YOUR TASK: Give the number of lines below that contain the string "Find", and no other text.
(DATASET CONTENT begins)
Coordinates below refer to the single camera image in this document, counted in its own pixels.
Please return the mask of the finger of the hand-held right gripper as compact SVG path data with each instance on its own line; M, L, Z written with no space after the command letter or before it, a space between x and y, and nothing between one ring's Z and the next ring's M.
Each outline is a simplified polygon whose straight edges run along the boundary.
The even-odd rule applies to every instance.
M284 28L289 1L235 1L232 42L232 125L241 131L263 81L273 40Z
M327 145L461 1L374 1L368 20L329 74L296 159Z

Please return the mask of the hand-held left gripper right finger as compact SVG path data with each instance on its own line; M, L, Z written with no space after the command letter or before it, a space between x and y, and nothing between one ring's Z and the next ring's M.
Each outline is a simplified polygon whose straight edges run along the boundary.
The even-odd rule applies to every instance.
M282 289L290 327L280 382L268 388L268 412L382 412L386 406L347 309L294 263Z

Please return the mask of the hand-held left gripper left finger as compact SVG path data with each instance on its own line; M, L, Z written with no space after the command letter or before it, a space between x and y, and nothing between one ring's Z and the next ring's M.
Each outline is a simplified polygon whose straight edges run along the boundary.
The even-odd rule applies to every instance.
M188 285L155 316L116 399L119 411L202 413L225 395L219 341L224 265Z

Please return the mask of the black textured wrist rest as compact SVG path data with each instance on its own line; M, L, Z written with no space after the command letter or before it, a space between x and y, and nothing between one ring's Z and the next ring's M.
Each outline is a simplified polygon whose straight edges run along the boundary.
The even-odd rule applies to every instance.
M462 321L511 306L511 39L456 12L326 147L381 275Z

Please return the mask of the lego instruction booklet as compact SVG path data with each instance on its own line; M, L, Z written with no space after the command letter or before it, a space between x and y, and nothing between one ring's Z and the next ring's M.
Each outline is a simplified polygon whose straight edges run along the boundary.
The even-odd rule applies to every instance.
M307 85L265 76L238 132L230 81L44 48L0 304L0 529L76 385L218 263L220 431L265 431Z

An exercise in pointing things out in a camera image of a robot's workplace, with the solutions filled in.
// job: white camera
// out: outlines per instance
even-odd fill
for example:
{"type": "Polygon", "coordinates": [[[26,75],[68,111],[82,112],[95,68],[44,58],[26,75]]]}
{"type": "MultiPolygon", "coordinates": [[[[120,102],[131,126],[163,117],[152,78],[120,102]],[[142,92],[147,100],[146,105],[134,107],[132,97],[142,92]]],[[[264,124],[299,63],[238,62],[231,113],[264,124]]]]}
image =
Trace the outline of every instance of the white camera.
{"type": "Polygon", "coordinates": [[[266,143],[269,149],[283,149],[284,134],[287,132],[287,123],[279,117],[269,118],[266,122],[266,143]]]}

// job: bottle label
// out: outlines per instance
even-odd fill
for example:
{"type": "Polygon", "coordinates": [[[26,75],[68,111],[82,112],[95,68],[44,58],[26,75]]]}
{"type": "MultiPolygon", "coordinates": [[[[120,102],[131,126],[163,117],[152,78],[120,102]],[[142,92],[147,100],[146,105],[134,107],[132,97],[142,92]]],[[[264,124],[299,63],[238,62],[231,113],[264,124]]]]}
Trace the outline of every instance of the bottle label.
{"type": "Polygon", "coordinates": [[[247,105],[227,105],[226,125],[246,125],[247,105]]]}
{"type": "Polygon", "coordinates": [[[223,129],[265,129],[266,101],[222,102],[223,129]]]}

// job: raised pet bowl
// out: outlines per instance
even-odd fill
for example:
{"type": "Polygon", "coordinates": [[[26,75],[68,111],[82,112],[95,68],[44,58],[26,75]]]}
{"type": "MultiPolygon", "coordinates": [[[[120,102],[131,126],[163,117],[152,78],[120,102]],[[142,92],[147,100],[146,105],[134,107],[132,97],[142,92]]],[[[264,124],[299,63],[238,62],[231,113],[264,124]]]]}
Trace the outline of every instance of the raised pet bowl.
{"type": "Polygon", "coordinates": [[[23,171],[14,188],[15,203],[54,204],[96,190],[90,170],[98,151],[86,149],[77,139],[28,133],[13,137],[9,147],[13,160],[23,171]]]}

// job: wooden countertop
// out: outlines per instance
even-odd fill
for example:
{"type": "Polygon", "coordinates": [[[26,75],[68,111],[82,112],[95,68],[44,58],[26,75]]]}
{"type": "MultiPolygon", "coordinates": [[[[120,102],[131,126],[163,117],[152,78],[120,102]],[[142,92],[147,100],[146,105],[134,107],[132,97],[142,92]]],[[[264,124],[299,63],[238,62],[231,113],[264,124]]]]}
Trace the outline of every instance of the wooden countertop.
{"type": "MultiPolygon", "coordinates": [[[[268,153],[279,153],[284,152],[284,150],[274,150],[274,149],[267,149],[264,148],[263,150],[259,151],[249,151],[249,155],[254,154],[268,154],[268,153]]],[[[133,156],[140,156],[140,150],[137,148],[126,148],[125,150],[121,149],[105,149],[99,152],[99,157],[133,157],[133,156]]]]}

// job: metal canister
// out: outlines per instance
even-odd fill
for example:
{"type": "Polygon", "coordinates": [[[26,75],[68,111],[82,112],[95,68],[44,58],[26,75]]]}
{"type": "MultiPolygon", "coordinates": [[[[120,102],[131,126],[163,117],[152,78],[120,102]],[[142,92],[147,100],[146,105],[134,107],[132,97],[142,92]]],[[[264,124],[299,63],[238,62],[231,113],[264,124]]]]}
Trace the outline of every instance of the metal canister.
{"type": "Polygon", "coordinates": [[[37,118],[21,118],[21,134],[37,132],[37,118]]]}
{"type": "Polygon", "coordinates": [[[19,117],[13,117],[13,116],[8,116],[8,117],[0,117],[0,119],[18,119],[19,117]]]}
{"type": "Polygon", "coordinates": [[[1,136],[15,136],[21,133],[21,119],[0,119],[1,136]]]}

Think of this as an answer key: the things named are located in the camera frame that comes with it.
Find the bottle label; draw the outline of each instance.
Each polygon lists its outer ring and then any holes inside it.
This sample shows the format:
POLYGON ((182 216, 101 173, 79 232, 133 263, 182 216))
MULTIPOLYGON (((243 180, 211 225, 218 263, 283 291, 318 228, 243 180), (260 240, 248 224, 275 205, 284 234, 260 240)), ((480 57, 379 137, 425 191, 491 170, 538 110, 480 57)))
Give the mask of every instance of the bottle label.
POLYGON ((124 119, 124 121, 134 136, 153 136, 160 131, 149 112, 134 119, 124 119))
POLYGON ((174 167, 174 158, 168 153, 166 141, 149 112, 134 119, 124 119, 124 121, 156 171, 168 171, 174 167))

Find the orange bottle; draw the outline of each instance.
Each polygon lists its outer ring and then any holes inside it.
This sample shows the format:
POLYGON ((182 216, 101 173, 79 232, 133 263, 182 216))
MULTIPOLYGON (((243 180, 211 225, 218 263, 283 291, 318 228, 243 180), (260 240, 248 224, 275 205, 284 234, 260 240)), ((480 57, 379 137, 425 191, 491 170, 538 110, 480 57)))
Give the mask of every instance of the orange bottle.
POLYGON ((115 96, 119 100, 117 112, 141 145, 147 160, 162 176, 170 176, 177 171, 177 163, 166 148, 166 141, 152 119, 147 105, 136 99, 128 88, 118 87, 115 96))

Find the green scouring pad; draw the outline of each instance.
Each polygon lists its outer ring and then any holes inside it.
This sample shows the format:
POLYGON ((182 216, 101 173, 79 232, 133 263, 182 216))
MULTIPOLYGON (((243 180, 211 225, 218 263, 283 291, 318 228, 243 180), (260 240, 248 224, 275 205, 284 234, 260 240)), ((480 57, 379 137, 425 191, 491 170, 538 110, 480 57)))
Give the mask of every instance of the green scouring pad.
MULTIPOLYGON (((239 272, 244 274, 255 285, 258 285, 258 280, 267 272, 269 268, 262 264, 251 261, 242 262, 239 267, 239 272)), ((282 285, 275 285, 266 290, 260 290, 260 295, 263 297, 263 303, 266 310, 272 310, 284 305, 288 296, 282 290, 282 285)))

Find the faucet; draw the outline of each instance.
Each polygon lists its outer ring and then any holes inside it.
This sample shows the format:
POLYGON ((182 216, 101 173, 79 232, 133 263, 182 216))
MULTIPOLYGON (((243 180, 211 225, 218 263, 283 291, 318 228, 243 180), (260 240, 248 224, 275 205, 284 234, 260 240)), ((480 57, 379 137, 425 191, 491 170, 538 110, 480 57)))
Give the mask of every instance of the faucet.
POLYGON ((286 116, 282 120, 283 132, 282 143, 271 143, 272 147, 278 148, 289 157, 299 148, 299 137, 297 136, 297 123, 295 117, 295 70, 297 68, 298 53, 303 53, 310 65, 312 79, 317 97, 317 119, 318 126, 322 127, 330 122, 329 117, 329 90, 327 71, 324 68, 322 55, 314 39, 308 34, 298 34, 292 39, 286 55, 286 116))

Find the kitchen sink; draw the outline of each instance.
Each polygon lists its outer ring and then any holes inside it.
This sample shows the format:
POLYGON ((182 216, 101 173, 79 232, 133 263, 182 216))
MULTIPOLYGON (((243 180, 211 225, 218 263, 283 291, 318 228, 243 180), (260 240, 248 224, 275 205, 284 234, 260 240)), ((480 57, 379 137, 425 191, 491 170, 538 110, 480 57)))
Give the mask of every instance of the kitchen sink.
(DATASET CONTENT ends)
WRITTEN ANSWER: 5